Top of Records for this task

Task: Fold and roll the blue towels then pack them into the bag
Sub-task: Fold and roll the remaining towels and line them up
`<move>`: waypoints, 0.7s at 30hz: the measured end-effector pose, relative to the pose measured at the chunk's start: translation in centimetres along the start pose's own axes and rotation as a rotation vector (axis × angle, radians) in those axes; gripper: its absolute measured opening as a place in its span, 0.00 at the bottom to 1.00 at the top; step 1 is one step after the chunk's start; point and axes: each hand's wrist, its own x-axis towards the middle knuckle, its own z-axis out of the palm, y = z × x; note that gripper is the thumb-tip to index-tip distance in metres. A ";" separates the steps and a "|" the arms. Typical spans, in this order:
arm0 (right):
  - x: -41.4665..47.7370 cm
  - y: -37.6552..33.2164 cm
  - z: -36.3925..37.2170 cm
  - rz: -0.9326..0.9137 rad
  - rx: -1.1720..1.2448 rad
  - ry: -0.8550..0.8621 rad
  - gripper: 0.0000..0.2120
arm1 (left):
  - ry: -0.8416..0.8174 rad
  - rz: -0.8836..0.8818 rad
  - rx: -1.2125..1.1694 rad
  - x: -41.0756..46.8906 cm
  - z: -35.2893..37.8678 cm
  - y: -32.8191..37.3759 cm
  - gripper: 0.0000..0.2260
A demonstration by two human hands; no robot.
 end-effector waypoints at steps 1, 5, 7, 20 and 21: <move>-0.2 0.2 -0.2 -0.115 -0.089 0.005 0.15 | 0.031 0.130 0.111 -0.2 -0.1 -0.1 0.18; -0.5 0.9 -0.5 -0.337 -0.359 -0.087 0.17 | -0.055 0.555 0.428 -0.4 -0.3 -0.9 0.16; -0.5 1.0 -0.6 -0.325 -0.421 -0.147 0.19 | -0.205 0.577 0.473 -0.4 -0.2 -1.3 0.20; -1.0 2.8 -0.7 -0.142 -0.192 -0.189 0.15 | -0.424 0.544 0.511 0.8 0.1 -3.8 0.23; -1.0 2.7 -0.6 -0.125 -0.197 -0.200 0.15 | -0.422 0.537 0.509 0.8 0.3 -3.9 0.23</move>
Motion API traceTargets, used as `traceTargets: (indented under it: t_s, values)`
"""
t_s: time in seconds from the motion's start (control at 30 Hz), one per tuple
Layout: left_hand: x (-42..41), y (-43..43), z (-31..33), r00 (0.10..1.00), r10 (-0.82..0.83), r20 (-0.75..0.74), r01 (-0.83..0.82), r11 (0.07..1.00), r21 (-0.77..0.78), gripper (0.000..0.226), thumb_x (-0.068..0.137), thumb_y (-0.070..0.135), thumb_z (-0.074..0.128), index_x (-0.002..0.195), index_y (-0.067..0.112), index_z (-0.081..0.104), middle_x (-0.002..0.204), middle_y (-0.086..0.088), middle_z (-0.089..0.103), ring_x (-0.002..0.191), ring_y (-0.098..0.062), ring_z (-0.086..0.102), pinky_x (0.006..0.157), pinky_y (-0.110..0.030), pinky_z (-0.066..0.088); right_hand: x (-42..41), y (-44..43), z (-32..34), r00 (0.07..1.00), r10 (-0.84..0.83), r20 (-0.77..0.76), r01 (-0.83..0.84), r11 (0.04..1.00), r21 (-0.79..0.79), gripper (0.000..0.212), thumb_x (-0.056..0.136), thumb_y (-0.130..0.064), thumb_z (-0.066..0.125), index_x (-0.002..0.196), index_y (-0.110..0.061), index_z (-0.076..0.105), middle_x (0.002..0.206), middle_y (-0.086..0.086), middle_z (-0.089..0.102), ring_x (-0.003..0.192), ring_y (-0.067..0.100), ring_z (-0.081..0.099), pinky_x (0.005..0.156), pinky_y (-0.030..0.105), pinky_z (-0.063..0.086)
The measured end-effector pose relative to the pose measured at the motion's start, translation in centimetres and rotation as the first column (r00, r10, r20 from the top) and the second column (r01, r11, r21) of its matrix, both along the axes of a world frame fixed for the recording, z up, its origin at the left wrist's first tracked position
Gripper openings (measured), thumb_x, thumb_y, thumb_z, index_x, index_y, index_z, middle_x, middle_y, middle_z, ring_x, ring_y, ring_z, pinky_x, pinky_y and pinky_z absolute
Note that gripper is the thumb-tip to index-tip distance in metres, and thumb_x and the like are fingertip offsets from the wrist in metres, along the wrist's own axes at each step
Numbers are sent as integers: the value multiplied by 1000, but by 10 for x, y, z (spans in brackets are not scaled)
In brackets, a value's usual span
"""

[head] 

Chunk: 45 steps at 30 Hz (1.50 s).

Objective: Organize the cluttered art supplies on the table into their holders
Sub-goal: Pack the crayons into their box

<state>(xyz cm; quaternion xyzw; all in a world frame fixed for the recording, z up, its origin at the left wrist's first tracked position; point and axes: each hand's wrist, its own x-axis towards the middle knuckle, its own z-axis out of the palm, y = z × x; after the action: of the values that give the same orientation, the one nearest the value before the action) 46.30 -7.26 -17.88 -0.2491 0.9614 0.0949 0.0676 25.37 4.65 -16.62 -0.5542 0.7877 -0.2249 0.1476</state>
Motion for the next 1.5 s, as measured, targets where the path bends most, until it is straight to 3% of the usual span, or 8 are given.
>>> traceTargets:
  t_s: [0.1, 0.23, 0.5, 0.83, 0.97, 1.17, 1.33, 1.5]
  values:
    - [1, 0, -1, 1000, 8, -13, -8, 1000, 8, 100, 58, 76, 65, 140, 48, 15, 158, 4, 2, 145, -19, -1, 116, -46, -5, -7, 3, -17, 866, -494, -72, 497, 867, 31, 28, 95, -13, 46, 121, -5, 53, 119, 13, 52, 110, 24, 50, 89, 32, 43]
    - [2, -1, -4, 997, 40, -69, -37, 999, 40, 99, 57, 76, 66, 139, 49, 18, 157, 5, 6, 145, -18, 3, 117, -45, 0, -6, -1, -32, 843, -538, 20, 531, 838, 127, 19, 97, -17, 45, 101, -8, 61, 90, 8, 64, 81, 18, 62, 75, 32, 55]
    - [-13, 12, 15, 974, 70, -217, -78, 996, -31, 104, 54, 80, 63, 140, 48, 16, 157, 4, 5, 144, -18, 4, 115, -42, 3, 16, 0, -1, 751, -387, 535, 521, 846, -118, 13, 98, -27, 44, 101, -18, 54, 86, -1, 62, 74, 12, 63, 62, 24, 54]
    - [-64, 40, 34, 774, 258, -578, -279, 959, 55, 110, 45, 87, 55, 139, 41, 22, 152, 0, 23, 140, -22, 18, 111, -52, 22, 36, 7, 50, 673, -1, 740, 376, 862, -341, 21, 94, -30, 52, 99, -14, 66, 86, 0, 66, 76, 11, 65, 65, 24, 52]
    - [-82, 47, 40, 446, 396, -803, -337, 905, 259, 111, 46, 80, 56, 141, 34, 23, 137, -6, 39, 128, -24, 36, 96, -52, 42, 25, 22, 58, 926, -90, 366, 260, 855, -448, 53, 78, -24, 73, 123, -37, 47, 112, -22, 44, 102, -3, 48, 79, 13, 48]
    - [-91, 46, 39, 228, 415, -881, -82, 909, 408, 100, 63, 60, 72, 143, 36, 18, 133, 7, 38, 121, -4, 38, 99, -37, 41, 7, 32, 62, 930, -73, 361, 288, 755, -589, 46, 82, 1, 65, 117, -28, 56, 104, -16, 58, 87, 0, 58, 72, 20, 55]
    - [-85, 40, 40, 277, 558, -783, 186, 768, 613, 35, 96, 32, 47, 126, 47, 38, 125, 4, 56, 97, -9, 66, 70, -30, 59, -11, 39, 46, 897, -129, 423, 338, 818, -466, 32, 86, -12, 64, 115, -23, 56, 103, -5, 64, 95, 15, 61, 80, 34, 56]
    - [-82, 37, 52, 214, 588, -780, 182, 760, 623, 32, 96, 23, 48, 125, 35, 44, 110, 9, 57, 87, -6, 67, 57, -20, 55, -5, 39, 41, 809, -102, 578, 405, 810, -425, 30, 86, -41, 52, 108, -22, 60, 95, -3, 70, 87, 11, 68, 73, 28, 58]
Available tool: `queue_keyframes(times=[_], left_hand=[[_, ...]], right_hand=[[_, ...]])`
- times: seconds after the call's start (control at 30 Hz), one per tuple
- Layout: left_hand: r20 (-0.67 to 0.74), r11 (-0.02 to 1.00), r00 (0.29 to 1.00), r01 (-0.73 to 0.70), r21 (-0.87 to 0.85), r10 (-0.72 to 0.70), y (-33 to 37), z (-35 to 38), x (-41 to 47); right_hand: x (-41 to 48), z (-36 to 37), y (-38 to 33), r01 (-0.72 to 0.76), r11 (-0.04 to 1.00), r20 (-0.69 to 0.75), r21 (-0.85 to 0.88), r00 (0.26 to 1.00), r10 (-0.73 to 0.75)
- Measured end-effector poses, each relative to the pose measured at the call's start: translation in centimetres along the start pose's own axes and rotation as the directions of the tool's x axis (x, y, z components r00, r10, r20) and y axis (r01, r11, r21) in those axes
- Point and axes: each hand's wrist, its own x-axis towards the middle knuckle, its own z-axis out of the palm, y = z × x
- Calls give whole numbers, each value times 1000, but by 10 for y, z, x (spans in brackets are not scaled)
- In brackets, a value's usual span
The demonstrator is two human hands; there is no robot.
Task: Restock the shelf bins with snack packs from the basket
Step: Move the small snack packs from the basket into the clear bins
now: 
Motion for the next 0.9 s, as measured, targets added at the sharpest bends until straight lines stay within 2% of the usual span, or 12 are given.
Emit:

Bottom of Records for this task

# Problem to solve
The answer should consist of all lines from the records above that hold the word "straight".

# Task response
Motion for the next 1.5 s, as measured, targets where the path bends most, until it is straight to 3% of the usual span, or 8 are given.
Motion for the next 0.9 s, as measured, targets added at the sharpest bends until straight lines stay within 2% of the usual span, or 12 are given.

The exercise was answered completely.